Reputation: 2904
How to build new JSON with JSON_VALUE in SQL Server? Can't set value type
I have JSON like this:
{
"_key": {
"id": "3b8d1ed7-c3ec-32ec-a083-2ddc17152e94",
"rootId": "15c85327-9628-3685-b84a-375b546ba92a",
},
"employeeInfo": {
"idNumber": "3",
"gender": "Male",
"age": 20,
....
},
"product": {
"plan": "prod",
"class": "1",
"_type": "Product",
...
}
}
And I want to receive new JSON with desired fields. I'm using next query:
SELECT
'{ "employeeInfo": {"age: ' +
JSON_VALUE(info, '$.employeeInfo.age') + ', "gender": ' +
JSON_VALUE(info, '$.employeeInfo.gender') + ' }' AS info
FROM
item.[Item] AS c
INNER JOIN
(SELECT "rootId", MAX("revisionNo") AS maxRevisionNo
FROM item."Item"
WHERE "rootId" = 'E3B455EF-D48E-338C-B6D4-FFD8B41243F9'
GROUP BY "rootId") AS subquery ON c."rootId" = subquery."rootId";
And I get this response:
{ "employeeInfo": {"age: 38, "gender": Female }
But it seems JSON_VALUE doesn't return type, so Female is without quotes. I don't know what fields will be requested, so I can't add quotes myself. How can I execute a query to return values with their types. I.e. I expect next response:
{ "employeeInfo": {"age: 38, "gender": "Female" }
I'm using this SQL Server version:
Microsoft Azure SQL Edge Developer (RTM) - 15.0.2000.1552 (ARM64)
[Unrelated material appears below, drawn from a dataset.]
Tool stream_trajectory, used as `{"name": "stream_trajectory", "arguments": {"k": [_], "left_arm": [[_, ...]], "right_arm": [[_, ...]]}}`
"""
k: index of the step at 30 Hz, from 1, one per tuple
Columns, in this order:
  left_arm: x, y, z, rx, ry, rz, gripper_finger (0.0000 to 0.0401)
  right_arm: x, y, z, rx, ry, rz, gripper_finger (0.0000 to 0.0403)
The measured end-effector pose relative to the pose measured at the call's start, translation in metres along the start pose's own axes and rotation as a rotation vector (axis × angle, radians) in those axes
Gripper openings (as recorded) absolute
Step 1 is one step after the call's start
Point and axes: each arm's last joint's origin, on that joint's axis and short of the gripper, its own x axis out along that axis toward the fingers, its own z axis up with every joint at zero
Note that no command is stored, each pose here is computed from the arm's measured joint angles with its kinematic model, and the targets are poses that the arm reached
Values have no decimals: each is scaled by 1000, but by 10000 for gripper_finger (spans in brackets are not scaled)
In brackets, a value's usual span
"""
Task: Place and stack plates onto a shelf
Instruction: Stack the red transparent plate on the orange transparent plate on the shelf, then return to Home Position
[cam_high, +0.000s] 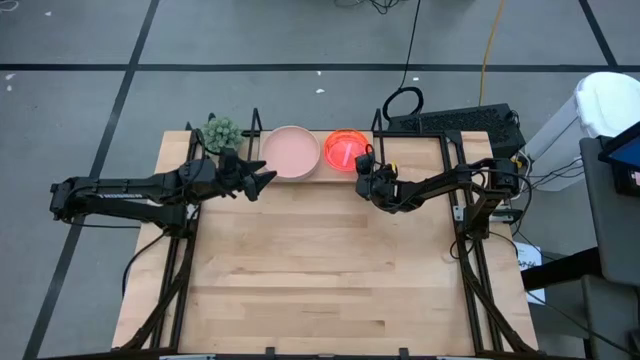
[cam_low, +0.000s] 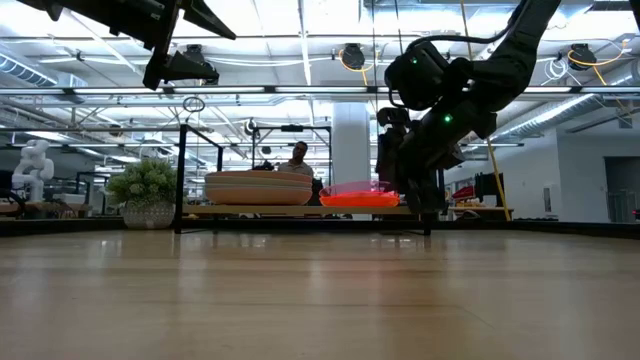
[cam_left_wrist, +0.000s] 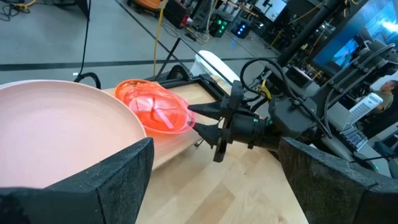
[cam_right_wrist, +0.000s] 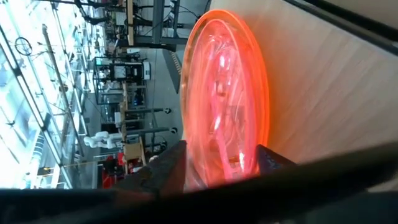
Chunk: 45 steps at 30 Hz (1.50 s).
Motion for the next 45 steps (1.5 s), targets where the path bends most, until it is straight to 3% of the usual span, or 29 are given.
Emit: {"name": "stream_trajectory", "arguments": {"k": [11, 17, 23, 28, 39, 45], "left_arm": [[0, 0, 0, -23, 3, -2, 349], [0, -1, -1, -25, 35, -40, 349], [0, -2, -2, -30, 54, -64, 349], [0, -2, -2, -30, 69, -83, 349], [0, -4, -3, 1, 109, -142, 349], [-1, -6, -4, 34, 131, -195, 343]], "right_arm": [[-7, 19, -1, 70, 35, 80, 250], [-15, 31, 3, 41, 46, 86, 253], [-25, 35, 13, -45, 63, 4, 254], [-32, 47, 16, -77, 79, 43, 254], [-51, 74, 19, -382, 305, 149, 250], [-69, 89, 22, -571, 378, 255, 209]]}}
UPD: I'm already have solution for postgres:
SELECT jsonb_strip_nulls(json_build_object('employee_info', json_build_object('age', c."info"->'employeeInfo' -> 'age', 'gender', c."info"->'employeeInfo' -> 'gender'), 'product', c."info"->'product')::jsonb) as info ...
And also need to build a request for sql-server. I will build this request dynamically when receive field names.
UPD2: I've created one more question which contains additional requirements. I need "product.plan" field also and have possibility to add any other fields How to build JSON with selected fields from JSON columns in SQL server keeping fields type
Upvotes: 0
Views: 463
Answers (2)
Reputation: 29993
You may try to build the expected JSON with FOR JSON PATH and dot-separated column names for nested content, not with string concatenation. The documentation explains how FOR JSON converts SQL Server data types to JSON data types:
- SQL Server character and string types (char, nchar, varchar, nvarchar) are converted to string JSON string data type.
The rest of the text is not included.